10. I direct that before distributing my assets in accordance with this will, all my debts, liabilities and monetary obligations including all testamentary expenses, costs, charges, expenses in respect of probate and other legal charges at the time of my death be met out of my assets.

11. I bequeath all other residuary property, assets and other rights whether or not existing at the time of my death to ___________________.

I further state that my wife, Mrs. _________________ is appointed as the executrix of this Will.

I declare that all other properties possessed by me, in whatever place and in whatever shape are all my self acquisitions, having been purchased out of my earnings and without recourse to the family properties and I have full testamentary power over them.

IN WITNESS WHEREOF I have hereunto set and subscribed my hand and signature on this __ th day of _____________.

Signature of the Testator

Signed by the above named ——————in our presence at the said time and each of us, signed his/her name hereunder as attesting witnesses.


1. I have witnessed and read the aforesaid Will.


2. I have witnessed and read the aforesaid Will.



I, ———-, declare this to be the first codicil to my will dated ———————-.

1. WHEREAS by the said will I had appointed ———– as one of the executors and trustees of my Will.

2. AND WHEREAS the said ————–has died on _________.

3. I hereby revoke the appointment of the said ———– as one of the executors and trustees of my will and I hereby appoint AB to be an executor and trustee of my said will in place of the said ——- and I declare that my said will and all the provisions contained therein shall be construed and take effect in all respects as if the name of the said AB had been originally mentioned therein lieu of the name of the said —– of executor and trustee.

4. In all other respects I confirm my said will.

IN WITNESS WHEREOF I have hereto put my signature this 8th day of July 2008.

Signature of Testator

Signed by the said testator as a codicil to his will dated _____ in the presence of us present at the same time and who at his request have hereto signed our names as witnesses in the presence of the said ———- and in the presence of each other.





Succession certificate:

A succession certificate is a document issued by a competent court (civil) certifying a rightful person to be the successor of a deceased person.
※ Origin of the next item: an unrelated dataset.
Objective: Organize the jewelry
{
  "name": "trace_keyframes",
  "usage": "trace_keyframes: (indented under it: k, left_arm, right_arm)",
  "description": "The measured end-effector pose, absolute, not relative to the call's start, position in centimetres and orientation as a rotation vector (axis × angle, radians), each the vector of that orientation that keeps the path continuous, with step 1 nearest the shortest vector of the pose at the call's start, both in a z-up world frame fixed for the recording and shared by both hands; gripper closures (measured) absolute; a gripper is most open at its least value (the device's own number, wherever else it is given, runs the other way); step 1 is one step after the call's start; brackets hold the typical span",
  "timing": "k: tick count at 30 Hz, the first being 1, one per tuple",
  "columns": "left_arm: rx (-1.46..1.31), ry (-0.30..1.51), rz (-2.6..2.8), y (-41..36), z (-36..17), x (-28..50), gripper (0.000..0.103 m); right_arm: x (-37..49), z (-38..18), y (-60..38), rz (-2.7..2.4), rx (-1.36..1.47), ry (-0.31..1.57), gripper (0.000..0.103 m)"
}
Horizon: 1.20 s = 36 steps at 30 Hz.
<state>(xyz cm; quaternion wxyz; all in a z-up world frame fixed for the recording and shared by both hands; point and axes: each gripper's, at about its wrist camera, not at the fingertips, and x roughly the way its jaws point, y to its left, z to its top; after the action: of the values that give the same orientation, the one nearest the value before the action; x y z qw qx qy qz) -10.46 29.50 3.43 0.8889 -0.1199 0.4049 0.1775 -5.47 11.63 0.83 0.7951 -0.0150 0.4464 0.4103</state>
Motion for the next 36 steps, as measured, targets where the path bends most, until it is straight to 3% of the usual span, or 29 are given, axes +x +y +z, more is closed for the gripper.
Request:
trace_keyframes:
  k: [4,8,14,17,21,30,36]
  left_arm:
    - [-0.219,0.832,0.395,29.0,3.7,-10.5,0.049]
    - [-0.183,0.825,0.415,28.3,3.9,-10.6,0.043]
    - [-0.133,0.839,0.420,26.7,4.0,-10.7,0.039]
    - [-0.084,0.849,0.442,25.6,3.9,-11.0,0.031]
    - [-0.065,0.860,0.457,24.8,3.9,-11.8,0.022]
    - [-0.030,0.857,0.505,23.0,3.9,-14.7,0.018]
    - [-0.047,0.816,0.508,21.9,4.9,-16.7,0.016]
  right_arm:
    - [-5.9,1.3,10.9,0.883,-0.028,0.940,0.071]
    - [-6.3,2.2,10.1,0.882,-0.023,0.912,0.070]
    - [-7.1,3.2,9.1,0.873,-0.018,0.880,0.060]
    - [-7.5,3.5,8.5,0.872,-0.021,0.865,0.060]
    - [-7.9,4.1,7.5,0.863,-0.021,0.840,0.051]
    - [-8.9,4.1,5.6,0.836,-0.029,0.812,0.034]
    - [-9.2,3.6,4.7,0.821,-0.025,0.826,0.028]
This certificate authorizes successor(s) to realize debts and securities of the deceased person. Sections 370 to 390 of the Indian Succession Act, 1925 deal with succession certificates. The certification can be used in situations where banks, financial and private institutions release funds to the nominee (where such nominee is not the legal beneficiary of the asset) and the nominee refuses to cooperate in the distribution of the asset to the legal beneficiary.

It may be to prove the genuineness of the claimant where the inheritance amount is substantial. It should be noted that certain state makes the probate and Succession certificate mandatory to transfer the title of immovable property.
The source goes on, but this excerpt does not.